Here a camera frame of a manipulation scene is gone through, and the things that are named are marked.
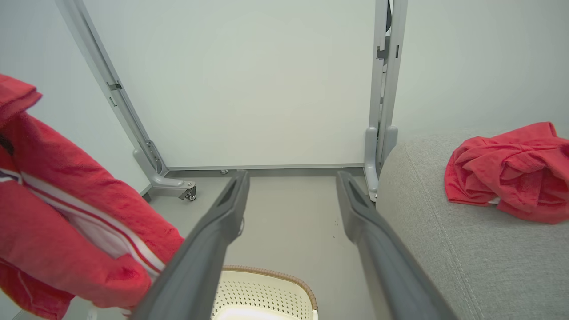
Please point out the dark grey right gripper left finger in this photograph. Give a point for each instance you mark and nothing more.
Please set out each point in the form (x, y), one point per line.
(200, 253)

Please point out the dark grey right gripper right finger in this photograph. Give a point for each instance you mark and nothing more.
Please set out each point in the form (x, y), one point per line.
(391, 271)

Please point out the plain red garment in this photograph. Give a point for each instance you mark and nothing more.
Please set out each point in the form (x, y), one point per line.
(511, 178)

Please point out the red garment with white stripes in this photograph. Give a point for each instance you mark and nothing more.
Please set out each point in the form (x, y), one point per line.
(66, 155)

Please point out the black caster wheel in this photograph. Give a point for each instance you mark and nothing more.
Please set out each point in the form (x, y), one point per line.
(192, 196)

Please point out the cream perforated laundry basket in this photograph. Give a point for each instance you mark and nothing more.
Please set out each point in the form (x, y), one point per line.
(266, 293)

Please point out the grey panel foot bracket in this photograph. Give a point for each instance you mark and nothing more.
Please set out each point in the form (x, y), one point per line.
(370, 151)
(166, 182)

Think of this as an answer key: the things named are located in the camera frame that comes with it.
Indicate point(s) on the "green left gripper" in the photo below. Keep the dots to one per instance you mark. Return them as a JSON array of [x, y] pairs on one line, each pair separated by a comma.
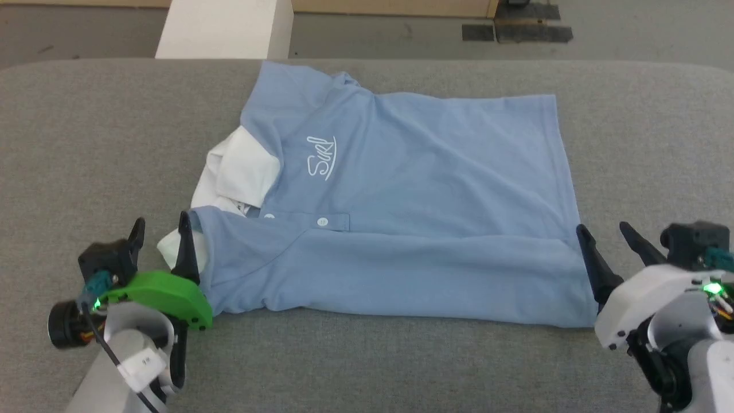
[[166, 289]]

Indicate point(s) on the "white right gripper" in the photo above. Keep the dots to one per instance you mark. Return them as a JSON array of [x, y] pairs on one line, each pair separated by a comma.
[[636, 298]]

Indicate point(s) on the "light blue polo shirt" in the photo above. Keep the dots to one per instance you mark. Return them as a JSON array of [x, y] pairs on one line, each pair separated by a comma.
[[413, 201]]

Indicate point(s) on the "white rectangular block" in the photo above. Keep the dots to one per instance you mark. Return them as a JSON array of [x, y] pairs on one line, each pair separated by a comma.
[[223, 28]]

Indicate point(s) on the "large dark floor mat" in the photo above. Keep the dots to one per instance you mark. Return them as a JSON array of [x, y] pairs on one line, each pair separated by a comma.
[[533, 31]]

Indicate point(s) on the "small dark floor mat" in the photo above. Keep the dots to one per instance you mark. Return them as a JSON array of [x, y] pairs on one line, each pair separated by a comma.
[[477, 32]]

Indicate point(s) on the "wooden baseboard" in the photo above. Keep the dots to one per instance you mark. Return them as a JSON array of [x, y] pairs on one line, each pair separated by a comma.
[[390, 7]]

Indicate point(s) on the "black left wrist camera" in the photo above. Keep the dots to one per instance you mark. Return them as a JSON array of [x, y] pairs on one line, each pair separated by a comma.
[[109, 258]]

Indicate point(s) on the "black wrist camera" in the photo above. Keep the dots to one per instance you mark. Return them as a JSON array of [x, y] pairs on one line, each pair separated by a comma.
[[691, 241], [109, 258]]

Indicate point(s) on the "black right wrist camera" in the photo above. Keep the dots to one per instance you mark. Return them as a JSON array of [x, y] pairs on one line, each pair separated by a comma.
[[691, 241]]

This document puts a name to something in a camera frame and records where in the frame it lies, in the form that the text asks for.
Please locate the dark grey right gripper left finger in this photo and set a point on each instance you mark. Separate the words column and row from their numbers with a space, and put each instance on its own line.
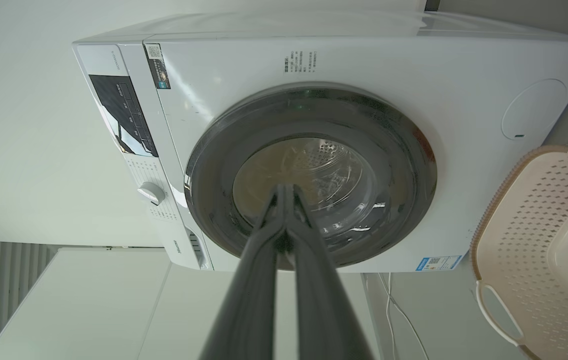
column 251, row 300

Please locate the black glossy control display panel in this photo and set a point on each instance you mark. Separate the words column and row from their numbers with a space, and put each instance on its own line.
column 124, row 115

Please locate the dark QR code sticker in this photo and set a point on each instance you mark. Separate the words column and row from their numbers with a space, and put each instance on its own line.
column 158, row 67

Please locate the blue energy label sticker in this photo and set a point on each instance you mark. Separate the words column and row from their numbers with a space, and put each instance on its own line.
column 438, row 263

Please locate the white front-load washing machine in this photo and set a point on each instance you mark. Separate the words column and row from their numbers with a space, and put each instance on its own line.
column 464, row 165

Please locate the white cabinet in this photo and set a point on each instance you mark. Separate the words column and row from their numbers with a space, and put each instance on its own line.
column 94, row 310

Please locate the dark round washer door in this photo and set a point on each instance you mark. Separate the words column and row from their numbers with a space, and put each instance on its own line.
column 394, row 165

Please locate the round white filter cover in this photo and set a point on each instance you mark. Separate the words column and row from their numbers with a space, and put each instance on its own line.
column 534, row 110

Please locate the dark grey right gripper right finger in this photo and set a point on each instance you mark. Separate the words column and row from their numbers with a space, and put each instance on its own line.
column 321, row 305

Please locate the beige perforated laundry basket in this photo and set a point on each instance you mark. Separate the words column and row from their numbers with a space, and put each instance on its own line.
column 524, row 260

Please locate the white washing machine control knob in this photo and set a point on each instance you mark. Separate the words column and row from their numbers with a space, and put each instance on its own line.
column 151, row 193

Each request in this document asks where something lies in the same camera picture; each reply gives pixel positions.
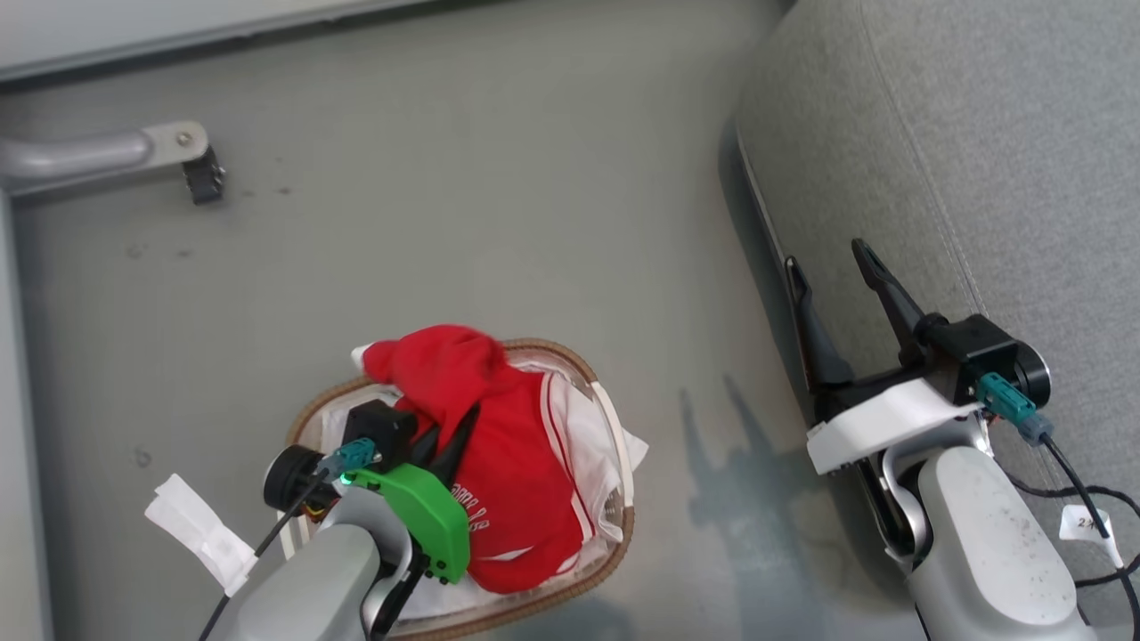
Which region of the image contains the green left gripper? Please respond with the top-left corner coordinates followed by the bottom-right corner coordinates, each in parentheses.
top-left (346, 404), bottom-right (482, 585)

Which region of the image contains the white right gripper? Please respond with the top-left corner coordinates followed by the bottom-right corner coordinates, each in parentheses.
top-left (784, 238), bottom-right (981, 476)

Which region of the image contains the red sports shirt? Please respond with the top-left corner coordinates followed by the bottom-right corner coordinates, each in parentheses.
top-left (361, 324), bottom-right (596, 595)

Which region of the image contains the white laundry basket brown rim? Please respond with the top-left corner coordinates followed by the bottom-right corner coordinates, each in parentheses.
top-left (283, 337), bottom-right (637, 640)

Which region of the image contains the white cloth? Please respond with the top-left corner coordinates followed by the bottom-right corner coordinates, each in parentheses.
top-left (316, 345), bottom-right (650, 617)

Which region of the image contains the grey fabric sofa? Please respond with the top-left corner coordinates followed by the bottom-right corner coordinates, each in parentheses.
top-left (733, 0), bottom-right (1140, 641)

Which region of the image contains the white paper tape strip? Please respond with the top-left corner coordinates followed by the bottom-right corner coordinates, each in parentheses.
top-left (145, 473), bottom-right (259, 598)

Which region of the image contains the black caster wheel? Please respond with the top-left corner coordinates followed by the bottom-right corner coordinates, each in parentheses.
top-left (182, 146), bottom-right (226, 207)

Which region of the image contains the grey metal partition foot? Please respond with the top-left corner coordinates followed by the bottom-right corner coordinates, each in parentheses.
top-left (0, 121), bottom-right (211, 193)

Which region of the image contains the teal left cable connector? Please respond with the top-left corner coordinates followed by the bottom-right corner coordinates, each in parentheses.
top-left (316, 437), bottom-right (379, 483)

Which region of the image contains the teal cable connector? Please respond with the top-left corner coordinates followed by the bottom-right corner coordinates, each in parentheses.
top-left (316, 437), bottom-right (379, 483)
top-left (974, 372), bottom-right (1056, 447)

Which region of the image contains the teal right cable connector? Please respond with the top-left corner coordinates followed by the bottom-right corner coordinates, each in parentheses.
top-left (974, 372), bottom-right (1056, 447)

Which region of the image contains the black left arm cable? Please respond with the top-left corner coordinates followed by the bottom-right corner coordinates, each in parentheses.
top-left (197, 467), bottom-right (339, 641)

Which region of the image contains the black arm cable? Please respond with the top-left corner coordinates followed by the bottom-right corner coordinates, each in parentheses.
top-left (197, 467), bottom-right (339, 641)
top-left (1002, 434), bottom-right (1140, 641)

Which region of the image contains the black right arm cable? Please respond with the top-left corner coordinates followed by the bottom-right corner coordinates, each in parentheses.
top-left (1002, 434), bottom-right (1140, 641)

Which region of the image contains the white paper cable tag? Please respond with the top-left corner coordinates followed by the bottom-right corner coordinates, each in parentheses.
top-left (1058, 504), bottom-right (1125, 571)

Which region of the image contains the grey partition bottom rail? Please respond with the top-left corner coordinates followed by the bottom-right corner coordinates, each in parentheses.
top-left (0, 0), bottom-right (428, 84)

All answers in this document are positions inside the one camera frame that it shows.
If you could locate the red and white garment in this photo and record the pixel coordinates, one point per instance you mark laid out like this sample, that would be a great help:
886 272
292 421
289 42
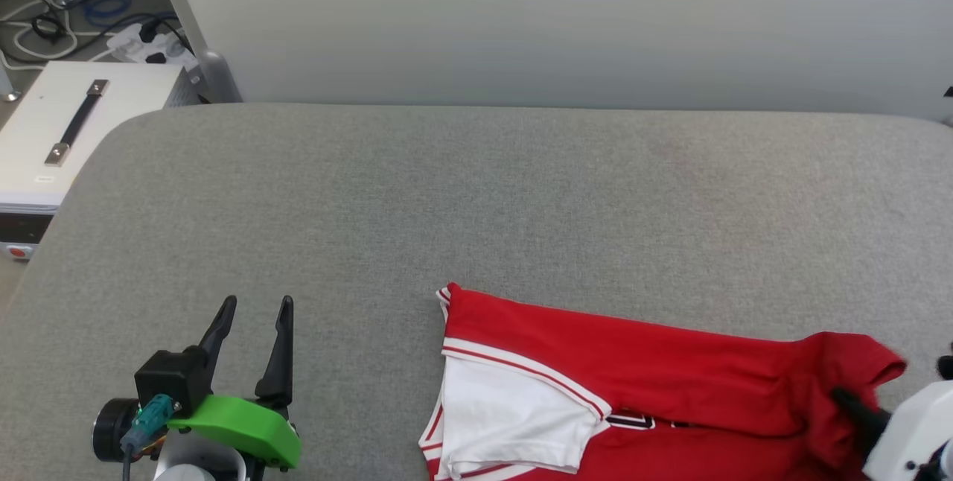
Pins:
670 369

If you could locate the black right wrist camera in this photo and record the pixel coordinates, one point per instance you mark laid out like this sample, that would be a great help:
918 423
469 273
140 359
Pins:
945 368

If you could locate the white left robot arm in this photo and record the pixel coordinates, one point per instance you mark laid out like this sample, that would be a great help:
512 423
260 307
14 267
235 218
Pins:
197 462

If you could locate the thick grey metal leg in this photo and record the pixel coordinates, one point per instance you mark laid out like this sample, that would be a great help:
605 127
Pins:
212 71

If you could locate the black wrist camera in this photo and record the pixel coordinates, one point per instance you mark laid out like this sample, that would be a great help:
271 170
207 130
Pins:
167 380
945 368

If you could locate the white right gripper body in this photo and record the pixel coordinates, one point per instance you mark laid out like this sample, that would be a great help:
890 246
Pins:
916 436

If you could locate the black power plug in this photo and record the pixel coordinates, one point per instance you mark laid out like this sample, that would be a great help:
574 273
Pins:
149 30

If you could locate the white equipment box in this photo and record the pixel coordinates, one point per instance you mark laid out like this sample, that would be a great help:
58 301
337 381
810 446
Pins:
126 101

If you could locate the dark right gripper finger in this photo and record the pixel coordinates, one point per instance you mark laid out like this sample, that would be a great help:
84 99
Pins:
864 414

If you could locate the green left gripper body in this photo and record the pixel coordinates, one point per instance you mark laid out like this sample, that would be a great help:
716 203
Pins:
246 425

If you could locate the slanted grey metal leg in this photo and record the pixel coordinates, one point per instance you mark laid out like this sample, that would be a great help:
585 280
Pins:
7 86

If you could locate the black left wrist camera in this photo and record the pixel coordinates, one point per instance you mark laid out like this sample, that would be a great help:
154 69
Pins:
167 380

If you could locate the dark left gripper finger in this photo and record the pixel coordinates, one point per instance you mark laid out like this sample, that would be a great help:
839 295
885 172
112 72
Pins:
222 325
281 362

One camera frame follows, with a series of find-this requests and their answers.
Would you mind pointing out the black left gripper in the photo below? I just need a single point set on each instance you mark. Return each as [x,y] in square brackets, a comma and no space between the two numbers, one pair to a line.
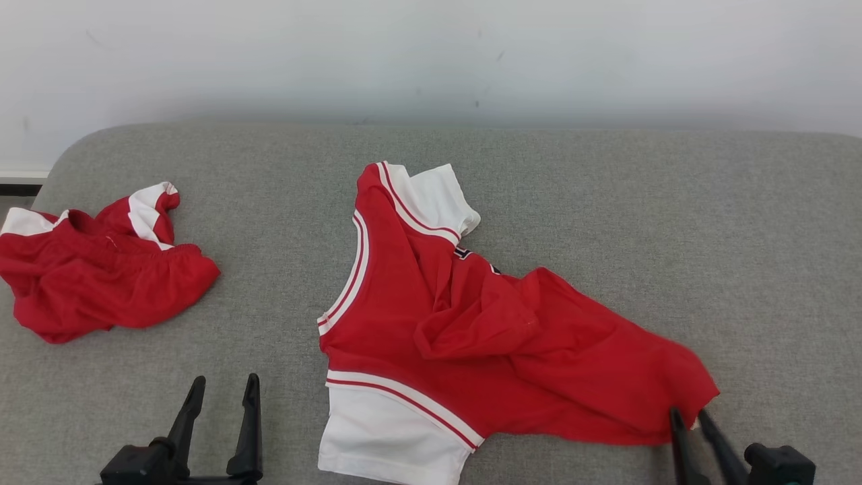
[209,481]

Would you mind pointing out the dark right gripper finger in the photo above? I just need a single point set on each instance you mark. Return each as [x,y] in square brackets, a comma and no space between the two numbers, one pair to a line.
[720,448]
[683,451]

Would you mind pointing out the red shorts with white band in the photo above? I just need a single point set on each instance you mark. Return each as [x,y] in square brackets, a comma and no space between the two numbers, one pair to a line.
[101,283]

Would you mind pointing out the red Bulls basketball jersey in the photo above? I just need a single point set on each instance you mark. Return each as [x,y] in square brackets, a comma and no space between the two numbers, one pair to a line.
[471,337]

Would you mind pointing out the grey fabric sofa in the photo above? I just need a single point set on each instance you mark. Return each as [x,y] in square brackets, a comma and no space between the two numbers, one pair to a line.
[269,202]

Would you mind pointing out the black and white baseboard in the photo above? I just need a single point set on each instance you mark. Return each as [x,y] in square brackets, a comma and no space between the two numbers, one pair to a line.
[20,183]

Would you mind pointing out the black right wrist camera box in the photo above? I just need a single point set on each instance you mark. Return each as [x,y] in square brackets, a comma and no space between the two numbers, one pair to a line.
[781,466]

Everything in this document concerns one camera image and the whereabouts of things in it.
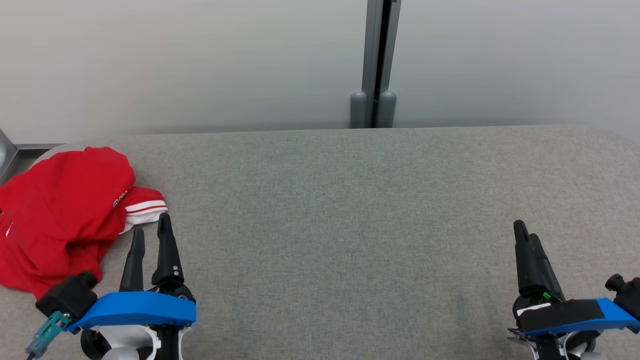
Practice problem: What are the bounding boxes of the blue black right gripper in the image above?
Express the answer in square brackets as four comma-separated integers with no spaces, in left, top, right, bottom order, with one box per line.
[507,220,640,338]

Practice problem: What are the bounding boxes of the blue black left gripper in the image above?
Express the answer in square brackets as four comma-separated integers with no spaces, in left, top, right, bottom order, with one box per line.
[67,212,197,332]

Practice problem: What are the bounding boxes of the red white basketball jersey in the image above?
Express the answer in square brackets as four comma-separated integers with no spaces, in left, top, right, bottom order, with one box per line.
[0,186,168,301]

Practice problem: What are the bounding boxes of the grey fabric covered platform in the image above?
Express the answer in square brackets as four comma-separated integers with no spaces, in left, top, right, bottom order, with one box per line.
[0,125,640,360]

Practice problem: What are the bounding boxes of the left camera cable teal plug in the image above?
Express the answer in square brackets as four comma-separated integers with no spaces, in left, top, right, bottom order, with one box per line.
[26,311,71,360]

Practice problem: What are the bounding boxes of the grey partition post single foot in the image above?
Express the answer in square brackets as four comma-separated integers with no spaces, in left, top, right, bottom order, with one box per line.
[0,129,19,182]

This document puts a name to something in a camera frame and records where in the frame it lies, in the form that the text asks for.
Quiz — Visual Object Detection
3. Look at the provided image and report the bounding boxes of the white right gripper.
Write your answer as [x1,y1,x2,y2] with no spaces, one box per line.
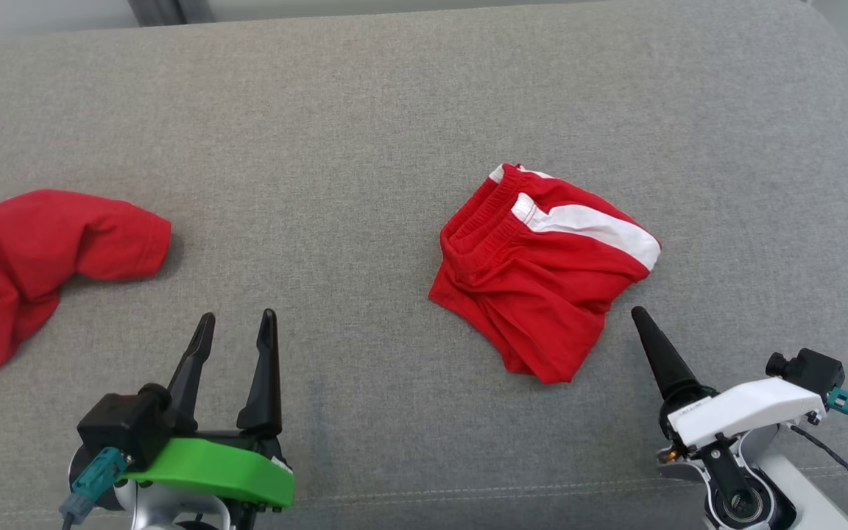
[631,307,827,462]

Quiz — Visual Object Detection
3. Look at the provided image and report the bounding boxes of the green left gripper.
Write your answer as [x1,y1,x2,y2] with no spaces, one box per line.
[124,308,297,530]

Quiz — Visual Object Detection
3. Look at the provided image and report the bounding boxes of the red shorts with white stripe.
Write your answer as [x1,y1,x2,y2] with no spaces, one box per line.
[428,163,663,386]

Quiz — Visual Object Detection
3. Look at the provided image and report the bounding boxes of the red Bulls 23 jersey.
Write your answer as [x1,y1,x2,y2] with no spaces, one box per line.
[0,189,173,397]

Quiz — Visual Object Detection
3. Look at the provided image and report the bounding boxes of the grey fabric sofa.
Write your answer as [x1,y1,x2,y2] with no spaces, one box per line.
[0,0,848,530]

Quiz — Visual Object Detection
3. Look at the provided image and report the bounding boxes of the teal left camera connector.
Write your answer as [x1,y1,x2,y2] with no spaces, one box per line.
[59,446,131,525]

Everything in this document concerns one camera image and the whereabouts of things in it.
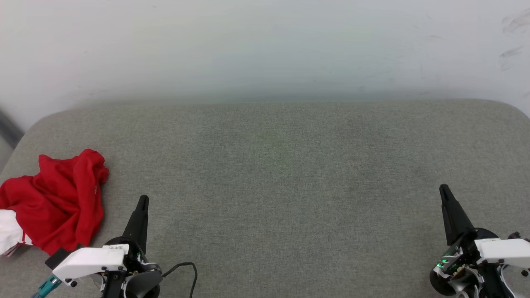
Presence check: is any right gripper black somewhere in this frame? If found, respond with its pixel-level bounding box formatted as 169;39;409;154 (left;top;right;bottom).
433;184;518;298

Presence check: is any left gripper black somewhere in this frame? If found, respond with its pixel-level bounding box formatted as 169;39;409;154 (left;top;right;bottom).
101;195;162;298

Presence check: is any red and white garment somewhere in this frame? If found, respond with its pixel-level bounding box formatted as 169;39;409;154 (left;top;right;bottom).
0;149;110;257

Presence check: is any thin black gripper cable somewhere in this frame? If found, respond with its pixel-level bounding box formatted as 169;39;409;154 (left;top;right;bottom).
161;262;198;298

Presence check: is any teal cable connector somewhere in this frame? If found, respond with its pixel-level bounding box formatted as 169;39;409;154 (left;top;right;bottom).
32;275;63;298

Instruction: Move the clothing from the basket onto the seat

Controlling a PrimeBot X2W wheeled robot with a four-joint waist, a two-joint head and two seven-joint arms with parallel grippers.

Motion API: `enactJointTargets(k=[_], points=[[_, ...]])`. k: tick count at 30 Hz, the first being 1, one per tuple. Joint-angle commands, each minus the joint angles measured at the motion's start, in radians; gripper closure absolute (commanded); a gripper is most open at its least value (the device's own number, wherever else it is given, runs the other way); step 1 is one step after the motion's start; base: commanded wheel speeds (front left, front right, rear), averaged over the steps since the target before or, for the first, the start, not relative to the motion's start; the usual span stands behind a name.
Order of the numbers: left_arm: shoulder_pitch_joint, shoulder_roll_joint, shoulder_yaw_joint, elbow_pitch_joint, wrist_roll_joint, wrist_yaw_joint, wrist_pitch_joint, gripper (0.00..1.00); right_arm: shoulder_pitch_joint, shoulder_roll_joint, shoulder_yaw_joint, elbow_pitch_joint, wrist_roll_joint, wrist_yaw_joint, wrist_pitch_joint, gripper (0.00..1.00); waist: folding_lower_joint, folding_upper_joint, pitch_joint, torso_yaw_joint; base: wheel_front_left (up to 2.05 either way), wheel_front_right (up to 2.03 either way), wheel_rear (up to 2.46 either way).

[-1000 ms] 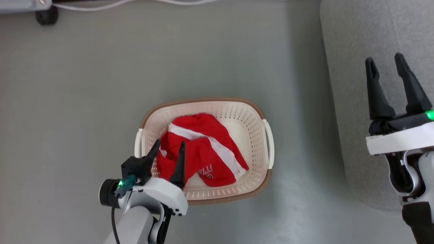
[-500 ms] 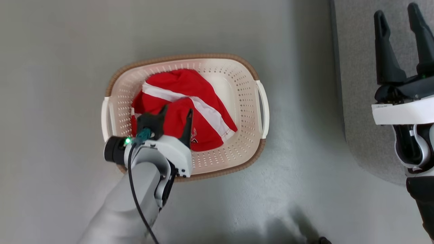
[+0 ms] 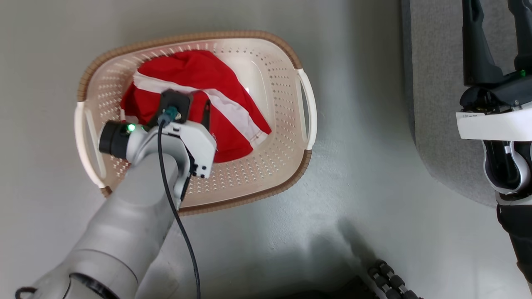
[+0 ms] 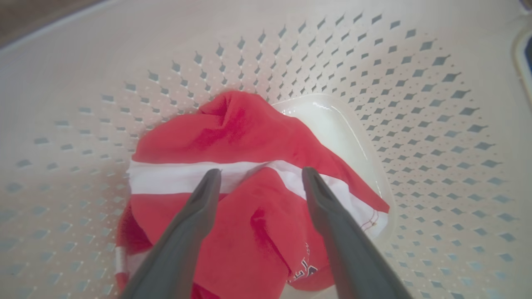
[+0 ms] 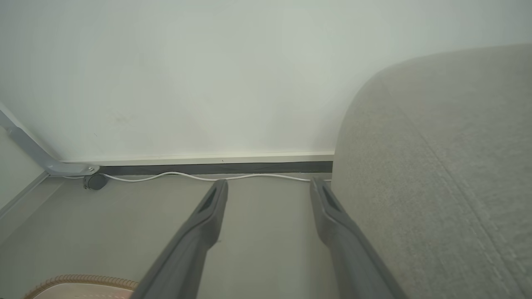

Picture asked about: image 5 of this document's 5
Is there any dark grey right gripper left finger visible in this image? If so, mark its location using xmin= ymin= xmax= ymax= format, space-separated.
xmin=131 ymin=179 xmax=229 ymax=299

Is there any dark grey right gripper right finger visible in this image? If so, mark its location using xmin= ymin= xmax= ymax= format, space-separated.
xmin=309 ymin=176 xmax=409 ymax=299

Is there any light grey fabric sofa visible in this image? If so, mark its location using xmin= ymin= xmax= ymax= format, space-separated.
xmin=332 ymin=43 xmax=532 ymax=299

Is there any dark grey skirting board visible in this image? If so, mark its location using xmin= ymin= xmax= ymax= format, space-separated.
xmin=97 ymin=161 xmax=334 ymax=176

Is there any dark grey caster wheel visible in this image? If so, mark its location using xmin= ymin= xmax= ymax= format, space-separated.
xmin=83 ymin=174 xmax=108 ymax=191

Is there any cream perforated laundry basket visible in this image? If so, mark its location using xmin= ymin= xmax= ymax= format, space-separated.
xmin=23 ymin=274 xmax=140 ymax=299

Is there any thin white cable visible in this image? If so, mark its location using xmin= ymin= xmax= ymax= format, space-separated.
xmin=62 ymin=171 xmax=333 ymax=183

⁂

_REQUIREMENT_
Only the lines from the start of the records to the one containing "Please point out the black" should be repeated, exactly and with both ends kept; drop any pictures.

_THE COMPLETED TASK_
Here a camera frame of a manipulation scene is gone through, and the things that are named are marked.
Please point out the dark grey right gripper left finger in this photograph. Give a point for each instance you mark and nothing more.
Please set out each point in the form (x, y), one point per line.
(200, 253)

Please point out the dark grey right gripper right finger in this photograph. Give a point for each instance you mark and nothing more.
Please set out each point in the form (x, y), one point per line.
(391, 271)

Please point out the plain red garment in this photograph. Give a point for each instance you mark and nothing more.
Please set out each point in the form (x, y), one point per line.
(511, 178)

Please point out the red garment with white stripes in this photograph. Give a point for each instance you mark and nothing more.
Please set out each point in the form (x, y), one point per line.
(66, 155)

Please point out the black caster wheel in this photograph. Give a point for each instance you mark and nothing more.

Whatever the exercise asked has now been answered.